Скоро, когда карета проехала дальше и теплый воздух Парижа уступил место свежему ветерку равнины, Габриэль вздохнула свободнее, почувствовав детскую радость. Первый раз в жизни она была одна на дороге, могла выйти из кареты, ходить, бегать. Ее конюшие, двадцатилетние молодые люди, воспользовавшись позволением, срывали орехи с кустов. Кучер занимался лошадьми, а Габриэль стала смотреть по сторонам, как будто старалась подстерегать чей-то приход или стараться открыть шпионов.
Она ждала Эсперанса, которому накануне, через Грациенну, как мы знаем теперь, назначила свидание, так давно требуемое. Но Эсперанс показался только в Вожуре среди леса в охотничьем костюме. Он нес карабин в правой руке, а левой вел чудную лошадь, всегда неспокойную. При въезде в лес, молодые конюшие исчезли и являлись только изредка, гоняясь друг за другом. Эсперанс мог подойти к карете, не примеченный никем, кроме кучера.
Но известно, как тогдашние кареты были высоки, длинны и широки. Выпуклые бока этого ящика не допускали голосам изнутри доходить до ушей кучера. Эсперанс, как искусный тактик, воспользовался этим прекрасным устройством кареты и, держась несколько назад, наклонившись во внутренность, он скрыл совершенно свои слова и себя самого от кучера, при том же и нелюбопытного.
Другие глаза видели издали эту сцену. Кончино, осторожный и ленивый, дорого заплатил бы за право слышать фразы, которыми обменивались под сводами кареты.
– Знаете ли, обожаемая Габриэль, что вы очень не осторожны!
– Знаете ли, мой возлюбленный Эсперанс, что вы очень трусливы сегодня!
– Стало быть, вы имели важные причины, чтобы выехать так рано и потребовать меня днем перед глазами шпионов?
– Они нас увидят, может быть, но не услышат, я полагаю. Посмотрите, видите ли вы многих конюших?
Эсперанс высунул голову из кареты и осмотрел дорогу, повертывавшую в лес.
– Я вижу одного, – сказал он, – он гонится за другим и хлещет его сорванными ветвями. Они на десять минут впереди от нас.
– Стало быть, ничто вам не мешает пожать мне руку. Пожмите хорошенько эту руку, потому что каждая из ее фибр доходит до моего сердца, которое тает от удовольствия, когда я вас вижу, когда я вас касаюсь.
Эсперанс взял теплую руку Габриэль и прижал ее к своим глазам, к своим губам, лаская ее продолжительным поцелуем.
– Теперь вы спокойнее, – сказала Габриэль, щеки которой приняли перламутровый оттенок белых роз. – Довольно, Эсперанс, довольно!
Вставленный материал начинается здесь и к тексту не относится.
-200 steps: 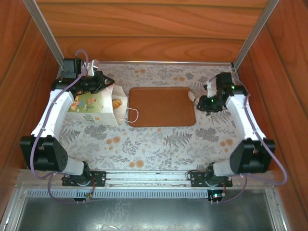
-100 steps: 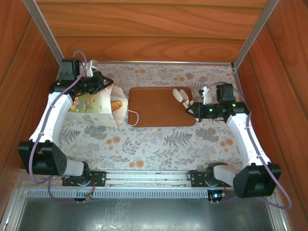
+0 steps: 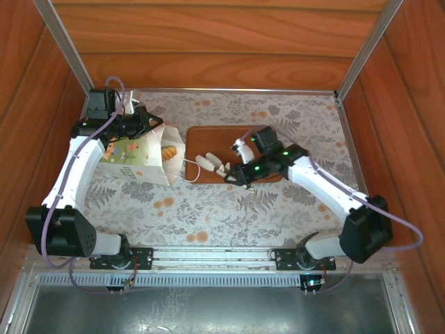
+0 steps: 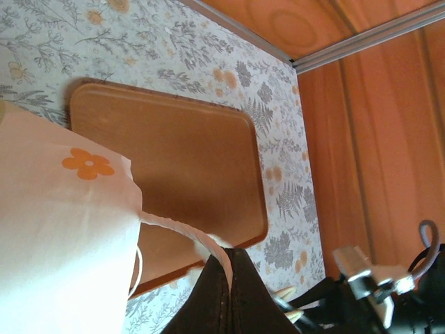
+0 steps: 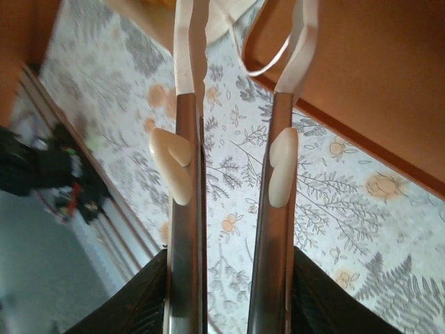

Нам нужен рассудок, мне – чтобы говорить, вам – чтобы слушать.
– Вы едете в Монсо? – продолжал послушный молодой человек, медленно кладя руку Габриэль на ее колени.
– В Монсо, да, сегодня вечером. Приезжайте ко мне туда.
Эсперанс вздрогнул, и пламя, сверкнувшее в его глазах, и обрадовало и огорчило Габриэль, которая угадала смысл, приданный любовником этим неблагоразумным словам.
– Вот, – сказала она меланхолически, – эти простые и естественные слова воспламеняют мозг моего друга и заставляют его забывать, что между нами не может быть и речи о мечтах, разжигающих воображение.
– Это правда, – отвечал Эсперанс тем же кротким и печальным тоном, – от вас ко мне слово «ночь» значит только темнота, а слова: «приехать ко мне» значат только разговаривать о делах и улыбаться. Я это забыл на минуту, простите мне. Ваши глаза так красноречивы, что всегда хочется им отвечать!
Габриэль потупила голову с волнением, которого благородство ее характера не позволяло ей скрывать.
– Да, – прошептала она, – я напрасно смотрю на вас таким образом, но как помешать глазам отражать каждое движение сердца? Я постараюсь, однако, если вы этого требуете.
– Все, что вы делаете, все, что вы говорите – прекрасно, Габриэль, и я благодарю вас за все. Это я виноват, что желаю более, когда должен бы считать себя счастливым! Но вот, кажется, конюшие приметили меня и приближаются.
– Когда так, сократим наш разговор, – с живостью сказала Габриэль, которая оторвалась от приятного оцепенения тела и души. – Я призвала вас, Эсперанс, чтобы попросить услуги, которую, с вашей преданностью, скромностью и храбростью, вы один можете мне оказать.
– Приказывайте.
– Я еду в Монсо, куда жду одного человека.
– Короля?
– Нет; человека, присутствие которого у меня может подать повод к опасным предположениям, к серьезным событиям.
Эсперанс посмотрел на нее.
– Вы меня поймете, когда посмотрите на этого человека. Вы знаете Жуарра?
– Проезжал. Ла Марэ налево, а лес направо.
– На ружейный выстрел от города есть гостиница, которая называется «Три золотых медведя». Вы войдете и увидите в садике человека, крестьянина, очень толстого и белого лицом. Скажите ему только ваше имя – Эсперанс, и он пойдет за вами.
– Все это легко.
– Но не так легко будет привести его в Монсо, чтобы вас никто не видал. В конце парка идет дорога, до того изрытая рытвинами, что немногие отваживаются по ней ходить. Напротив самого глубокого места на этой дороге вы найдете пролом в моей стене. Войдите туда с вашим товарищем. Грациенна приведет вас обоих.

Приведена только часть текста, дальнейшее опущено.